“Eat Here and Get Gas”

We’ve all seen signs like these along a road trip, right?

Eat Here, Get Gas Eat Here Get Gas Eat here, get gas

Kansas City has not one, but two former gas stations whose cuisine ranks as “don’t miss it” while we’re in Kansas City.

Oklahoma Joe’s

It’s still working as a gas station, but it’s the barbecue that stretches the line out the door into the parking lot. We should have called in our order from the parking lot — surely it would have been faster than waiting in line for over an hour. But I figured it out — for those waiting to snag a table and dine in, the food was worth the wait.

I had The Z~Man Sandwich: Brisket, smoked provolone topped w/w/ BBQ mayo, lettuce & two onion rings on a kaiser bun. It was excellent. Sarah was also quite enamored of her brisket sandwich. We both liked the home-style skin-on french fries — nicely seasoned. Some caveats: after waiting in line, snaked around the inside of the restaurant, for so long, we didn’t check our order closely. And honestly, we thought we didn’t need to — we heard the staff behind the counter shout out our complete order four or five times before we paid and left. Nevertheless, some of the items we ordered didn’t make it home with us (and I’m not sure whether they made it onto the bill, since I my FIL was buying). One of those missing items was a side of baked beans, which my BIL said were a disgrace compared to Smokestack.

So call in your order (perhaps from the parking lot…) and double-check it for accuracy before you leave. Another great reason to stop in at Oklahoma Joe’s: they have a great selection of barbecue sauces available for sale. I am sure I counted over thirty regional and national varieties and that gave me something to look at while waiting in line.

Pizza 51

This place is well and truly no longer a gas station; just a restaurant where one used to be. We’ve never eaten in there, since it’s so convenient to my in-laws’ house. But this is exactly the kind of pizza of which I dream when European pies just won’t sate me and I set out to make my own. The sauce, crust, cheese, and toppings are all classic American-style — the kind you just can’t get in Mainland Europe without patronizing Pizza the Hutt (which is to be avoided). A word about their sizing: two 14″ pizzas easily (over)fed four adults with varying appetites. We’ve never tried their salads or sandwiches or even breadsticks, so we can’t vouch for them (perhaps on a future KC visit), but I can tell you that the specialty and create-your-own pizzas were excellent and completely satisfied my American-pizza-cravings.

Homemade Kansas City Meat Action

We’ve been in Kansas City for the past week or so and have been enjoying local meat. My mother-in-law does these wonderful things called Country Ribs. A quick check at Wikipedia confirms that these probably don’t technically qualify as “ribs” — but who cares? The hard part for reproducing this at home in Germany would be getting the cut of pork necessary. We don’t know how to ask for it in English (other than “Country Ribs”) let alone in German. So maybe we’ll try it with what’s available.

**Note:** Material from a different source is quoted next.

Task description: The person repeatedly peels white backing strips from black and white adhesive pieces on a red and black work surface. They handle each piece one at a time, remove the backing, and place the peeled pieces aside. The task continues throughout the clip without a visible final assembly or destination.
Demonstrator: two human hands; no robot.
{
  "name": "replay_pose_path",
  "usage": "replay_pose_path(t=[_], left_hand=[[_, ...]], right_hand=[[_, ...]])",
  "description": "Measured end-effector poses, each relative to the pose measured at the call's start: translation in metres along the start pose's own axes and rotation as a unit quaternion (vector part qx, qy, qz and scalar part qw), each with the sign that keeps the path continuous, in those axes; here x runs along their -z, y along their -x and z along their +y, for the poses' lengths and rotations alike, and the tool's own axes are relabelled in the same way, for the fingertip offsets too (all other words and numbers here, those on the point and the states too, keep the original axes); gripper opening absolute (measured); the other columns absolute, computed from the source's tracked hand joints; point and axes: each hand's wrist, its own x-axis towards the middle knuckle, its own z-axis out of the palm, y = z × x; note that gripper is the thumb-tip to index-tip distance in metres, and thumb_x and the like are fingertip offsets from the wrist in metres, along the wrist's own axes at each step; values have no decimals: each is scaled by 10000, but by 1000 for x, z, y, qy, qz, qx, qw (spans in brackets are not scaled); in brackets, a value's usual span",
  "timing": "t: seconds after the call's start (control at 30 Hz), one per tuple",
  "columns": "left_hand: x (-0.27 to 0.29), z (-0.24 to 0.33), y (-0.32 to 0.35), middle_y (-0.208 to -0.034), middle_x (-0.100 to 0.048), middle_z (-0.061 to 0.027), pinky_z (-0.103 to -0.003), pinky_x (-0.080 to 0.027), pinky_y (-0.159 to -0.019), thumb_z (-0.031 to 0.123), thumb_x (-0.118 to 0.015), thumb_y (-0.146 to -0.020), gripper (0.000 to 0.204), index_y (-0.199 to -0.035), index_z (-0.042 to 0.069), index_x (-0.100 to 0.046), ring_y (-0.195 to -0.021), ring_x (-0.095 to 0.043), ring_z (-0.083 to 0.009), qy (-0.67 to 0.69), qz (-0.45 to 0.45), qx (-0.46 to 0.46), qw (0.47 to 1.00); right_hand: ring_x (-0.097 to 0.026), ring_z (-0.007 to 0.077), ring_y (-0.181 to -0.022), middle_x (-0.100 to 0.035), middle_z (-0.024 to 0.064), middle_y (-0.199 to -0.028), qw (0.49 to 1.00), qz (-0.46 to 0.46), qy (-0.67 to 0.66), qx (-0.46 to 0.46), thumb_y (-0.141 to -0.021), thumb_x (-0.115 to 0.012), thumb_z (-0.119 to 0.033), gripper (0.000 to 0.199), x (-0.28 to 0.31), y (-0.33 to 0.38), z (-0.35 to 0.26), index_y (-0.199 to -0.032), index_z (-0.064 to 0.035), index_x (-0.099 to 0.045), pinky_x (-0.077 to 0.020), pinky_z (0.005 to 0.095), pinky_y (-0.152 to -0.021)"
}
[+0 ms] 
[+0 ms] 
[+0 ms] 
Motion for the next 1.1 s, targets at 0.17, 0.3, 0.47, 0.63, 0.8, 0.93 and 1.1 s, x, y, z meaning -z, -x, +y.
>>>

First she marinates them. With magic.

Then onto the grill for a bit, just until the outsides are done.

Then bring ’em back inside for the final phase: baking. She separates them by thickness and size to make sure they all bake evenly — typically the smaller, thinner ribs are done more quickly. Douse with a local barbecue sauce, and bake them until they’ve reached the right internal temperature for pork. Yum! Goes great with scalloped potatoes.

We also got a chance to visit with pals Brian and Mikey. Brian showed off his mastery of the art of discada: essentially a Mexican wok made from repurposed farm equipment and any meat you can think of. Start with bacon on low heat, and use the grease it offers up to cook the rest of your meats in stages: loose chorizo, ground beef, steak chunks, even sliced vienna sausages are in the mix. Every time you get a meat partially cooked, spread it up on the sides of the disco, where the heat is less intense, and let it continue to cook. Between meat stages, bring it all back together in the center periodically to chat. Somewhere along the way, before the chilis and onions made their appearance, Chef Brian added the better part of a bottle of beer. A final touch, when we could barely stand it anymore, was a liberal dosage of taco seasoning. Insert it directly into your mouth if you can’t help it, or if you can manage the restraint, spoon your discada into taco shells with your choice of the usual subjects (guac, sour cream, shredded cheese, pico de gallo, salsa, whatever).